晩秋の朝、台所ではコトコトと湯が沸き、新米の香ばしい匂いが立ち昇っていた。
秋屋敷の台所を与かるのは、姉の秋 静葉だ。赤いワンピースの上から若草色のエプロンを羽織って、軽やかに朝食の支度を進めていく。
「〜〜〜♪」
鼻歌も高らかに、コンロで熱したフライパンへ卵を落とす。ジュゥと小気味の良い音を立てて焼ける卵。
びっくり水を投入して蓋を閉じた所で、居間から這いずるようにもう一柱の神様が姿を現した。
「うぅ〜、お姉ちゃん頭痛い〜」
「……穣子、あんた吞み過ぎよ。意地張って鬼や八坂殿と吞み比べなんてするから」
穣子と呼ばれた神様は、静葉の妹神である。栗色のネクリジェからは姉を超える豊満な乳房が存在を主張していた。

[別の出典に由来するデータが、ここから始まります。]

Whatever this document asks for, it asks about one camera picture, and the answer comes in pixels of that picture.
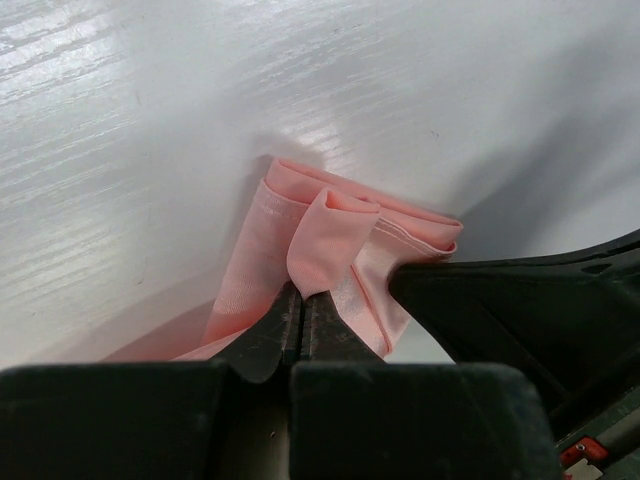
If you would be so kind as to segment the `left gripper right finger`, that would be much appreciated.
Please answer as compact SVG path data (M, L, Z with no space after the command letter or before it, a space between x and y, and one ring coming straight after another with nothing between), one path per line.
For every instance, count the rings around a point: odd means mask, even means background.
M294 479L556 479L540 398L505 365L388 364L331 297L304 304L290 376Z

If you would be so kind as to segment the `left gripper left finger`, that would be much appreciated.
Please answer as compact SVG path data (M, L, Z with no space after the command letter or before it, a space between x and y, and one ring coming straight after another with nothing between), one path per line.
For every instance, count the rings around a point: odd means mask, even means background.
M202 361L37 365L1 375L5 479L284 479L302 311L269 311Z

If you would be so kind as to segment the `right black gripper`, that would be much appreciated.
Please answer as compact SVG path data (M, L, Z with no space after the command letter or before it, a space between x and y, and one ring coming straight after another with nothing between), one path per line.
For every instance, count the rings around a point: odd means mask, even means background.
M413 263L392 297L458 362L522 371L564 479L639 477L639 237L509 260Z

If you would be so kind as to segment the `pink satin napkin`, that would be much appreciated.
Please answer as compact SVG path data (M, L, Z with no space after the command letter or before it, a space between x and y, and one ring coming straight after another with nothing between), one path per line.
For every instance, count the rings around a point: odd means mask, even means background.
M267 313L292 282L305 299L327 292L378 356L410 316L388 292L401 264L440 262L459 221L308 165L276 158L258 184L205 328L182 317L110 354L110 362L204 360Z

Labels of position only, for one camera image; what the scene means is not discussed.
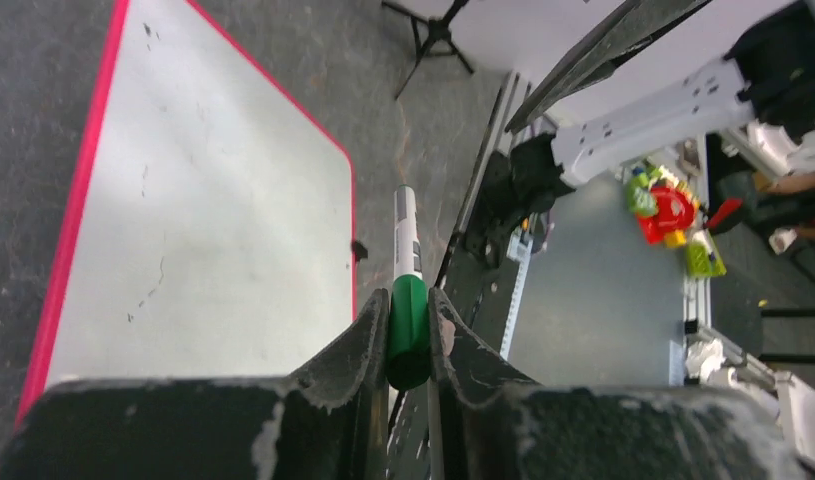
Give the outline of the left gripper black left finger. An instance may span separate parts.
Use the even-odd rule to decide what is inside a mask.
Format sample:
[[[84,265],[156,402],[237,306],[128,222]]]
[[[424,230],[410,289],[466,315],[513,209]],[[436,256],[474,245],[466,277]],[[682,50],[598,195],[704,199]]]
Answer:
[[[283,378],[83,380],[37,400],[0,479],[381,479],[389,294]]]

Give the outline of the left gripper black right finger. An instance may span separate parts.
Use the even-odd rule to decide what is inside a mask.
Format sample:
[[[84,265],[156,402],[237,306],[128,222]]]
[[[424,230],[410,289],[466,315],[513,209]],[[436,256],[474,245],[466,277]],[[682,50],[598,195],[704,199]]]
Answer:
[[[527,377],[505,393],[516,414],[516,479],[815,478],[740,392],[549,388]]]

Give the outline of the green capped whiteboard marker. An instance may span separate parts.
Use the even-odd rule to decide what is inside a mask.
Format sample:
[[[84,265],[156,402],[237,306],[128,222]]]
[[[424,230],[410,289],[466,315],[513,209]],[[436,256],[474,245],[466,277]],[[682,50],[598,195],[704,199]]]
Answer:
[[[430,375],[428,287],[423,278],[414,190],[399,186],[394,207],[386,375],[392,388],[406,391],[422,385]]]

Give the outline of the pink framed whiteboard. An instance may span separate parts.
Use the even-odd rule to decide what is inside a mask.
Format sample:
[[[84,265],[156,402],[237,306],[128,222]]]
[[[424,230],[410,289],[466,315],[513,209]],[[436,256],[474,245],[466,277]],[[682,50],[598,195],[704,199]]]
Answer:
[[[345,149],[194,1],[115,3],[18,407],[282,376],[355,317]]]

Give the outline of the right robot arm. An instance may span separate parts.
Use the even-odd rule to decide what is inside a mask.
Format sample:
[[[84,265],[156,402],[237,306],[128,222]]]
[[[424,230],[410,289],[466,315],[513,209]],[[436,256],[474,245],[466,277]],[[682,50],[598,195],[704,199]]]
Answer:
[[[523,220],[596,176],[680,141],[751,123],[799,138],[815,128],[815,1],[747,29],[722,56],[607,115],[494,152],[463,237],[497,267]]]

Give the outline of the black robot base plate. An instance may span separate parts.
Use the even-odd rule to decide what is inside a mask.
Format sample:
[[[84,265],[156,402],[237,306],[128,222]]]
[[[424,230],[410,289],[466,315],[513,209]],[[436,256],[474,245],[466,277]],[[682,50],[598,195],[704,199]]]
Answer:
[[[501,354],[519,265],[485,232],[486,187],[509,177],[483,161],[430,294],[430,378],[398,395],[390,416],[388,479],[518,478],[516,414],[505,393],[527,382]]]

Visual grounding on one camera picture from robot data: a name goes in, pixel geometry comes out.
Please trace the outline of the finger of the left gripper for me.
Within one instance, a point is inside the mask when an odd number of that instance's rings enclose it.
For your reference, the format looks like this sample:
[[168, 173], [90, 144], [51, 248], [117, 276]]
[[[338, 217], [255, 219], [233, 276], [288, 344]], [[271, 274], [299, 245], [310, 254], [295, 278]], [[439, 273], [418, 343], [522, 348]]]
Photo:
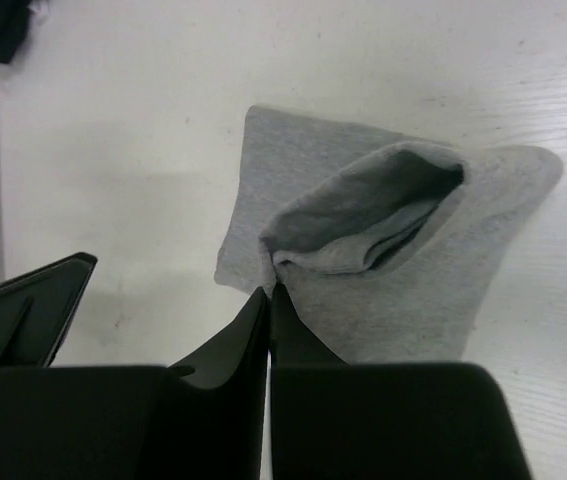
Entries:
[[97, 263], [77, 252], [0, 282], [0, 367], [52, 363]]

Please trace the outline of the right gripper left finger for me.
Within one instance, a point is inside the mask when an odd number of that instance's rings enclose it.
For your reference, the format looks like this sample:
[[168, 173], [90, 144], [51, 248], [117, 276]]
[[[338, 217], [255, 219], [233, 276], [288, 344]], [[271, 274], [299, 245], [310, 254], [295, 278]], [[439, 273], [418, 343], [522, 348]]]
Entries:
[[0, 368], [0, 479], [256, 479], [268, 297], [171, 366]]

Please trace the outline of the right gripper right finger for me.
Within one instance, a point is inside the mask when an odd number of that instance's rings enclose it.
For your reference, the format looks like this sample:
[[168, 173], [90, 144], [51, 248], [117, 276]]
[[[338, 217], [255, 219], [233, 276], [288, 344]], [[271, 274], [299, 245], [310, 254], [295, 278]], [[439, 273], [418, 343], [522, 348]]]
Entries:
[[468, 363], [349, 364], [271, 298], [277, 479], [528, 479], [504, 395]]

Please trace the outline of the grey tank top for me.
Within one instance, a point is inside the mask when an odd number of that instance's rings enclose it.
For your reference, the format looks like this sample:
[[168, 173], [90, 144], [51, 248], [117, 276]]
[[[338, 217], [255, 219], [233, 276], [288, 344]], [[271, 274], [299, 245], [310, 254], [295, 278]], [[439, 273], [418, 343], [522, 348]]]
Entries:
[[284, 285], [344, 360], [456, 361], [508, 245], [562, 173], [541, 147], [253, 106], [214, 278], [247, 293]]

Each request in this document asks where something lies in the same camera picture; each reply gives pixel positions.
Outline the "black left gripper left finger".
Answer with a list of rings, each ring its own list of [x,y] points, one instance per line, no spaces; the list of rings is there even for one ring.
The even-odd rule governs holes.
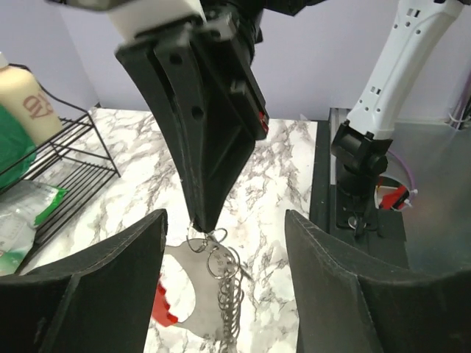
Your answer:
[[[1,278],[2,352],[142,352],[168,230],[164,209],[25,275]]]

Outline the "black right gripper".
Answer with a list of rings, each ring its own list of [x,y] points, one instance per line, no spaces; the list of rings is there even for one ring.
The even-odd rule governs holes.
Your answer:
[[[168,40],[144,36],[116,58],[144,97],[183,180],[190,219],[213,230],[222,206],[269,131],[252,72],[262,1],[202,1],[206,21]]]

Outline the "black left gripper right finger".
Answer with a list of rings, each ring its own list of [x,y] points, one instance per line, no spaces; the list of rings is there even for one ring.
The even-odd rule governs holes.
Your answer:
[[[428,276],[385,263],[295,210],[286,247],[302,352],[468,352],[470,271]]]

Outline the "steel key organizer red handle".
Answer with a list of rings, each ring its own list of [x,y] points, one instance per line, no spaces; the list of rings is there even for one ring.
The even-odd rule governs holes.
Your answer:
[[[187,237],[179,246],[167,246],[164,254],[172,256],[187,273],[195,293],[195,307],[186,320],[171,313],[166,289],[157,283],[152,318],[163,327],[176,326],[198,337],[220,342],[220,352],[236,352],[240,332],[241,288],[243,271],[238,252],[222,244],[217,233],[227,236],[224,228],[200,238]]]

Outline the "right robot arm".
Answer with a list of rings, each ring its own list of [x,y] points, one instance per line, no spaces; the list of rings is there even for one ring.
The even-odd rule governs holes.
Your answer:
[[[386,166],[394,123],[418,73],[463,1],[400,1],[363,92],[333,152],[349,179],[370,184]],[[195,230],[216,228],[227,194],[269,117],[251,65],[265,10],[296,15],[308,1],[115,1],[124,43],[116,58],[166,139]]]

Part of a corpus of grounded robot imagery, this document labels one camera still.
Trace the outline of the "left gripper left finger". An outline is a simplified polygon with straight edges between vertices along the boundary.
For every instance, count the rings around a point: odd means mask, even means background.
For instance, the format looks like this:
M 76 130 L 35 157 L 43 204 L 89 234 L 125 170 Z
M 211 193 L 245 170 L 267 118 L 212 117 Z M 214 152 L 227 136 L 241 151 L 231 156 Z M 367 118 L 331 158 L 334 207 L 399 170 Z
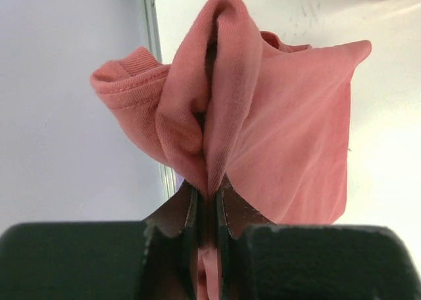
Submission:
M 196 299 L 198 192 L 139 221 L 38 222 L 1 236 L 2 299 Z

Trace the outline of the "pink t shirt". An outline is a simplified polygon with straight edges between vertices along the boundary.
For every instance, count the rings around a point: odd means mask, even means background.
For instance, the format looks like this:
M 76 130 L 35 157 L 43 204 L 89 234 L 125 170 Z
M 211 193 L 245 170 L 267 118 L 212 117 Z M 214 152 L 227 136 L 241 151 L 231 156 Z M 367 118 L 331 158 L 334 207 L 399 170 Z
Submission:
M 286 45 L 242 0 L 208 0 L 171 64 L 139 48 L 91 84 L 129 139 L 211 200 L 227 177 L 275 223 L 345 211 L 350 83 L 369 41 Z

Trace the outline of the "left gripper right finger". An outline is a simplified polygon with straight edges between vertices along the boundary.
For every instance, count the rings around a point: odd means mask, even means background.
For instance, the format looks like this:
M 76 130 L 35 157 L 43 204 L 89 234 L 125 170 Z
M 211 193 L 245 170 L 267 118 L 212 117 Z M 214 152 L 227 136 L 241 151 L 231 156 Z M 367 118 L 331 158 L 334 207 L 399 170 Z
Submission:
M 276 225 L 224 178 L 216 194 L 221 299 L 414 299 L 405 244 L 378 226 Z

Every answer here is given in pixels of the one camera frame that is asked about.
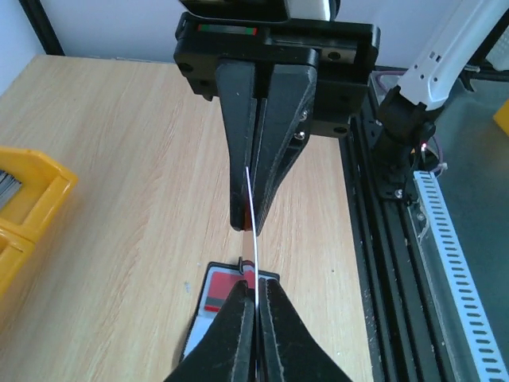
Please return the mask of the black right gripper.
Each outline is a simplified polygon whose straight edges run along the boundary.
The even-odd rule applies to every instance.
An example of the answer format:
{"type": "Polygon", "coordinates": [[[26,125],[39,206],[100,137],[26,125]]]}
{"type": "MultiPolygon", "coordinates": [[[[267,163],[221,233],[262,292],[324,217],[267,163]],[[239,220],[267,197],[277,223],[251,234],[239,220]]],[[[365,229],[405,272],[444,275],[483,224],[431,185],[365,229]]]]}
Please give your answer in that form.
{"type": "Polygon", "coordinates": [[[234,230],[251,225],[246,168],[253,138],[252,193],[255,232],[260,234],[309,133],[339,137],[359,113],[380,37],[378,26],[354,22],[181,15],[174,60],[194,93],[220,99],[234,230]]]}

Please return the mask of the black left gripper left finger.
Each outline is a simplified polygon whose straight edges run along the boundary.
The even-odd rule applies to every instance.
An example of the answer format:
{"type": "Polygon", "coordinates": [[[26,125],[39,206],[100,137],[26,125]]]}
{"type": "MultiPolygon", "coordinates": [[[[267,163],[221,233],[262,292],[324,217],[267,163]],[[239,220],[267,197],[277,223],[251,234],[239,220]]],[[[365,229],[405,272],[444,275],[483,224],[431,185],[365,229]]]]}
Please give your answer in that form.
{"type": "Polygon", "coordinates": [[[216,318],[167,381],[253,381],[255,305],[246,281],[231,289],[216,318]]]}

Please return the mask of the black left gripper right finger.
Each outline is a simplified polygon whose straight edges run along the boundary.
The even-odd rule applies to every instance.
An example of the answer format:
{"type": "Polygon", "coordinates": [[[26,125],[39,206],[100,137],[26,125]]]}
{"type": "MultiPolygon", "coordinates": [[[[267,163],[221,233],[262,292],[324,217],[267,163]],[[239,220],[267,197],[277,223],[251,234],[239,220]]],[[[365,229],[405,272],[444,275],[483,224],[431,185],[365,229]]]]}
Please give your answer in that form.
{"type": "Polygon", "coordinates": [[[258,285],[261,381],[349,381],[317,344],[276,279],[258,285]]]}

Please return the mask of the red VIP card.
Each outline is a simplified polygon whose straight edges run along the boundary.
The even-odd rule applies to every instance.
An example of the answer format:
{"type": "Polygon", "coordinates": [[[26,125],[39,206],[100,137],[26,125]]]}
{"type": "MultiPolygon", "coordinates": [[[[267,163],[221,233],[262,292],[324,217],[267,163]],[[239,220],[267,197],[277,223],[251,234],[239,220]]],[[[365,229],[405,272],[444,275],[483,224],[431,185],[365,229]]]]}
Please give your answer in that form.
{"type": "Polygon", "coordinates": [[[253,269],[253,290],[254,290],[254,307],[257,310],[259,306],[259,259],[258,259],[258,236],[254,210],[254,202],[251,187],[250,169],[245,167],[246,188],[247,188],[247,207],[245,209],[246,217],[244,218],[243,229],[243,260],[252,262],[253,269]]]}

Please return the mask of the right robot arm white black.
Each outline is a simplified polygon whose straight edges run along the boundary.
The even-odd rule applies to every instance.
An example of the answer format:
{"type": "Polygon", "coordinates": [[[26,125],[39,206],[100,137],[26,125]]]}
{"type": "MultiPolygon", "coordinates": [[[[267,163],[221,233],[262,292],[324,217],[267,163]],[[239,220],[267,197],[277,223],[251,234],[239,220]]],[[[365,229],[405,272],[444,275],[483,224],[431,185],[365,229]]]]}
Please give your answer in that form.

豊穣の女神のプロポーションもしかし、二日酔いでげっそりとやつれた容貌では台無しであった。
そんな妹に対し、静葉は呆れながらもコップに冷水を汲んで渡してやる。渇いた身体を潤すように飲み干す穣子だが、調子はいまいちのようだ。
「ゴクゴク……ぷはぁ〜、だってぇ、西洋かぶれの神奈さんが舶来品の方が美味しいって宣うから……あぁ、ちゃぶ台がひんやりして気持ちいい……」
「だからって酒樽で勝負するひとがいる? まぁ、私もあの『うゐすきー』ってお酒は匂いが苦手だけど……」
そう言って静葉は肩を竦めながら食事の支度に戻った。穣子は気だるそうに今のちゃぶ台に突っ伏している。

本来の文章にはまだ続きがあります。